A Letter to My Unborn Class of 2011 Graduate


Dear Sir or Ma’am,

Sometime today, or tomorrow, or one day over the next few weeks, you will graduate from your liberal arts college. Shortly afterwards you’ll be taken to a nice restaurant by your parents, spend one last night partying with your friends, and by all accounts live out some variation of a Dave Matthews song. Six hours later, hungover, you’ll unceremoniously pack up a car or U-Haul and drive to wherever’s next. It could be Chicago; it could be Hoboken. Wherever it is, it’s the FUTURE and something for which neither your Kierkegaard seminar nor advanced pottery workshop could possibly prepare you. With or without honors, you are now a lamb to the slaughter.

Graduating in 2008 (or getting your GED, then “roaming”) bore the twin weirdness of voting for a candidate forever linked to the word “Hope” and realizing, all too quickly, that we were entering a world way shittier than we could have imagined. Even three years and thousands of Serenity Prayers later, it’s still no McDonald’s Play Place.
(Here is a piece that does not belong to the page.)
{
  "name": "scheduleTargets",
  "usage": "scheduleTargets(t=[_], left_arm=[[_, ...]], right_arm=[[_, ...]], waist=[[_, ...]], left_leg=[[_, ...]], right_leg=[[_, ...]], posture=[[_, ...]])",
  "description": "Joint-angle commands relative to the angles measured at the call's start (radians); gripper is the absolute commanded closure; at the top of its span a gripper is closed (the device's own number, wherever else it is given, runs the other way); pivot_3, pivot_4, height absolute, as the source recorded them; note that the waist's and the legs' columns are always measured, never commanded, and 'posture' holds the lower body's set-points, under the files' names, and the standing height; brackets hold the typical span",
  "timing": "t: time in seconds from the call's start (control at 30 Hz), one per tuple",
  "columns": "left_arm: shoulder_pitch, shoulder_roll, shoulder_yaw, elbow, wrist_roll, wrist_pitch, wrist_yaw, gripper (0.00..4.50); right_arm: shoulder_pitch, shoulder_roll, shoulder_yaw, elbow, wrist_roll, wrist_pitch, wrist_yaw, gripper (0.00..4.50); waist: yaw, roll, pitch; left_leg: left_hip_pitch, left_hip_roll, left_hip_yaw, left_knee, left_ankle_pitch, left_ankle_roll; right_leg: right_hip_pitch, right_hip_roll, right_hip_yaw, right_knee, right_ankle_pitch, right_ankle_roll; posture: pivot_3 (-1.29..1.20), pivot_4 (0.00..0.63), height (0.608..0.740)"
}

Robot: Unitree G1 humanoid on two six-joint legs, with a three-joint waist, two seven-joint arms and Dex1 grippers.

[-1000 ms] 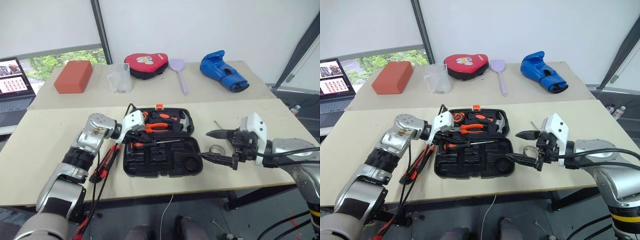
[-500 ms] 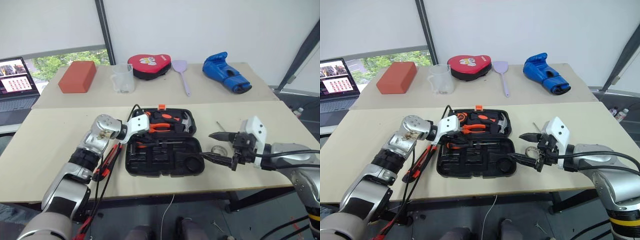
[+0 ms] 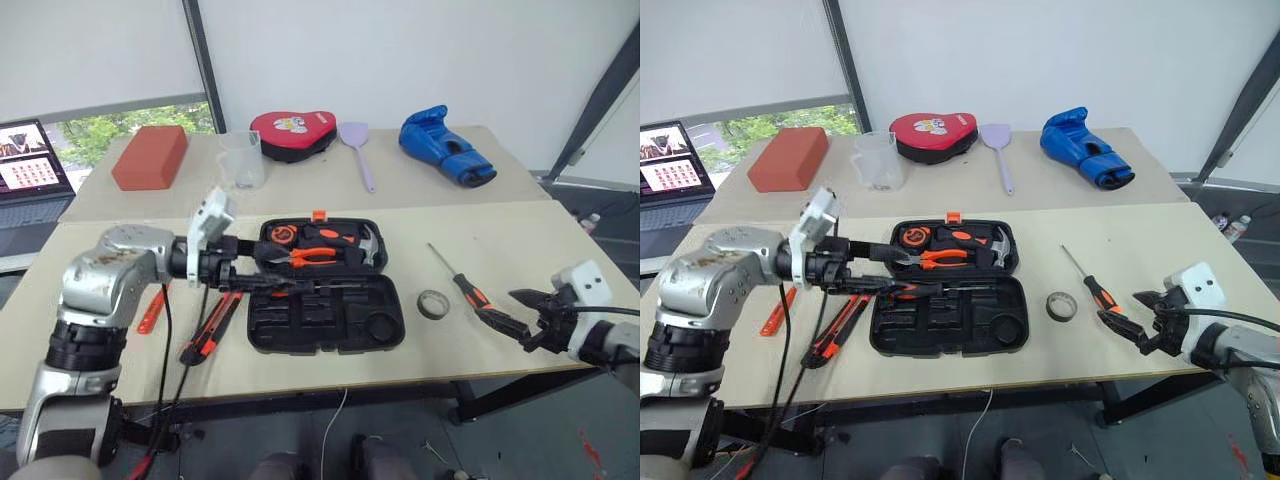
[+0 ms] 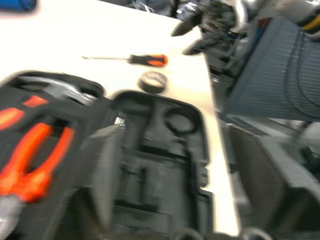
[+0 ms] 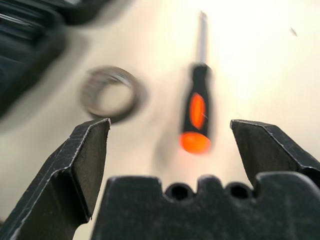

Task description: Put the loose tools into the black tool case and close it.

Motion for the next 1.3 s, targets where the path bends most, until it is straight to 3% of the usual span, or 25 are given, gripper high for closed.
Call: scheduleTargets(t=[0.03, 0.27, 0.43, 0.6, 0.67, 0.77, 0.87, 1.0, 1.1, 1.3], left_arm=[[0.003, 0.023, -0.026, -0.038, 0.022, -0.059, 0.001, 0.03], [-0.011, 0.038, -0.055, -0.019, 0.028, -0.083, -0.010, 0.03], [-0.004, 0.056, -0.061, -0.007, 0.032, -0.104, -0.015, 0.00], [0.017, 0.087, -0.050, 0.015, 0.037, -0.129, -0.022, 0.00], [0.032, 0.108, -0.038, 0.018, 0.035, -0.132, -0.024, 0.00], [0.062, 0.144, -0.020, 0.012, 0.034, -0.138, -0.027, 0.00], [0.111, 0.196, -0.009, -0.001, 0.038, -0.153, -0.052, 0.00], [0.158, 0.232, -0.004, -0.014, 0.043, -0.183, -0.058, 0.00], [0.158, 0.225, -0.004, -0.020, 0.039, -0.185, -0.044, 0.00], [0.161, 0.216, -0.001, -0.026, 0.035, -0.189, -0.021, 0.00]], right_arm=[[-0.075, 0.030, 0.049, 0.067, -0.052, -0.065, -0.024, 0.00], [-0.220, 0.113, 0.136, 0.314, -0.155, -0.176, -0.065, 0.00], [-0.237, 0.132, 0.138, 0.365, -0.168, -0.220, -0.051, 1.33], [-0.258, 0.137, 0.106, 0.374, -0.143, -0.230, -0.042, 3.19], [-0.299, 0.143, 0.086, 0.365, -0.113, -0.214, -0.041, 3.51], [-0.390, 0.144, 0.092, 0.302, -0.059, -0.189, 0.014, 3.50], [-0.481, 0.118, 0.219, 0.143, 0.016, -0.146, 0.222, 3.50], [-0.587, 0.100, 0.474, 0.086, -0.104, -0.246, 0.433, 3.50], [-0.641, 0.111, 0.578, 0.139, -0.200, -0.357, 0.493, 3.50], [-0.697, 0.143, 0.665, 0.279, -0.331, -0.517, 0.524, 3.50]], waist=[[0.000, 0.000, 0.000], [-0.001, 0.000, 0.000], [-0.002, 0.000, 0.000], [-0.004, 0.000, 0.000], [-0.005, 0.001, 0.000], [-0.014, 0.002, 0.001], [-0.028, 0.003, 0.001], [-0.030, 0.002, 0.001], [-0.007, 0.001, 0.001], [-0.002, 0.001, 0.001]], left_leg=[[0.000, 0.000, 0.000, 0.000, 0.000, 0.000], [0.000, 0.000, 0.001, -0.001, 0.003, 0.005], [-0.001, 0.000, 0.001, -0.002, 0.004, 0.006], [-0.001, 0.000, 0.001, -0.002, 0.003, 0.005], [-0.001, 0.000, 0.001, -0.002, 0.003, 0.005], [-0.002, 0.000, 0.002, -0.002, 0.004, 0.005], [-0.003, 0.001, 0.004, -0.002, 0.004, 0.006], [-0.003, 0.004, 0.005, -0.004, 0.004, 0.006], [-0.004, 0.002, 0.004, -0.003, 0.003, 0.007], [-0.007, -0.002, 0.005, -0.001, 0.002, 0.008]], right_leg=[[0.000, 0.000, 0.001, 0.000, 0.000, 0.000], [-0.001, 0.001, 0.002, 0.000, 0.000, -0.001], [-0.003, 0.001, 0.001, -0.001, 0.000, -0.001], [-0.003, 0.001, 0.002, 0.000, 0.000, -0.001], [-0.003, 0.001, 0.002, 0.000, 0.000, -0.001], [-0.005, 0.001, 0.003, 0.000, 0.000, -0.001], [-0.008, 0.002, 0.004, 0.001, 0.000, -0.001], [-0.010, 0.005, 0.005, 0.001, -0.001, -0.003], [-0.010, 0.003, 0.003, 0.000, -0.001, -0.003], [-0.011, 0.000, -0.001, -0.001, 0.002, 0.002]], posture=[[0.00, 0.150, 0.740], [0.00, 0.150, 0.740], [0.00, 0.150, 0.740], [0.00, 0.150, 0.740], [0.00, 0.150, 0.740], [0.00, 0.150, 0.740], [0.00, 0.150, 0.740], [0.00, 0.150, 0.740], [0.00, 0.150, 0.740], [0.00, 0.150, 0.740]])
Gas prices refuse to go down, despite our asking nicely. Anecdotally, one out of every five of our peers seems to be unemployed. People are growing beards who shouldn’t grow beards, all because “why not?” It’s a SHAMBLES. I don’t care how many free events blogs you subscribe to — there is nothing about “taking a lovely stroll” you can consider a viable substitute for bungee-jumping or skeet-shooting, both of which I’m confident college grads used to do on a regular basis. The modern twenty-something existence today is closer to ‘The Road’ than it is ‘Friends,’ and with even fewer shopping carts because your buddy in Bushwick stole a bunch for his found art project.

…So this is the world into which you enter, my child. Sounds grim, doesn’t it? Don’t worry, it is. But there is some wisdom those that came before you can offer, pro-tips that might help you, my Unborn Class of 2011 Graduate, navigate the harsh and often “wha’ happened?”-eliciting game of Life: Freshman Year.

  • Sometime in the next eight months you will be sweating about finances and think, briefly, “would it really be the worst thing ever to sell my body?” And it wouldn’t, honestly. You could probably make some good money, especially if you’ve been showering regularly! But whatever moral dilemma exists here will be rendered moot when the thought leaves your head before you can return to it with a business model and clear plan of attack. No harm no foul!
  • There are taxes that the government expects you to pay. Feel free to protest this legalized robbery on your Tumblr, Twitter feed, or outside your doorman’d apartment building, but be sure to really pay them when the time comes. Hint: this is not like that scene in ‘Pirates of the Caribbean’ (the first one) where they joke about “guidelines.”
  • Every so often you’ll decide that you need to “better yourself” and, rather than reading ‘Ulysses,’ you’ll make time to rent some critically acclaimed HBO or AMC series on Netflix. Everyone will tell you to start with ‘The Wire’. You can, but right now it’s still easiest to go ‘Breaking Bad’ or ‘Deadwood’ first, then build from there. No need to go diving into the deep end, just yet!
  • Try to get a job. If you can’t get a job, land an internship but tell all your friends it’s a job. See how easy it is to flex those creative muscles? If even an internship is unattainable, and it’s still less than three months since graduation, tell everyone you’re “decompressing.” Afterwards you can teach piano or something.
  • Selecting the right roommates is even more important after college than it was during, because now people are paying rent and whining about their jobs. Ask yourself: “who would I want whining to me about their job at 3 in the morning?”  “If ____ loses their job, is he the kind of person who will always be home watching ‘Breaking Bad’?” Considering these kinds of hypotheticals will only make your roommate search that much more fruitful.
  • What is your favorite alcoholic drink? Now that you’ve graduated from “Pre-Adult” to “Adult-in-Training,” everyone will expect you to have some sort of “usual” that they can order for you without fear of some PTSD episode (no tequila, por favor!) or potential embarrassment. It’s also a chance to really construct your own image. Like a car or pair of glasses, your drink says a lot about you. Do you want to be a douchebag? A sorority girl at heart? A New Jersey dock worker? There are drinks for each of these personalities.
  • Just stop pretending now and unsubscribe from that ACLU mailing list.

I have so many more pearls to offer you, my child, but I imagine you’re feeling overwhelmed right now and want to retreat to a familiar hacky sack circle or pizza place with “like, the best slices ever.” I encourage you to please go, and enjoy; be at peace. You have only so many moments left in which to sing and love, because it’s about to get a whole lot worse.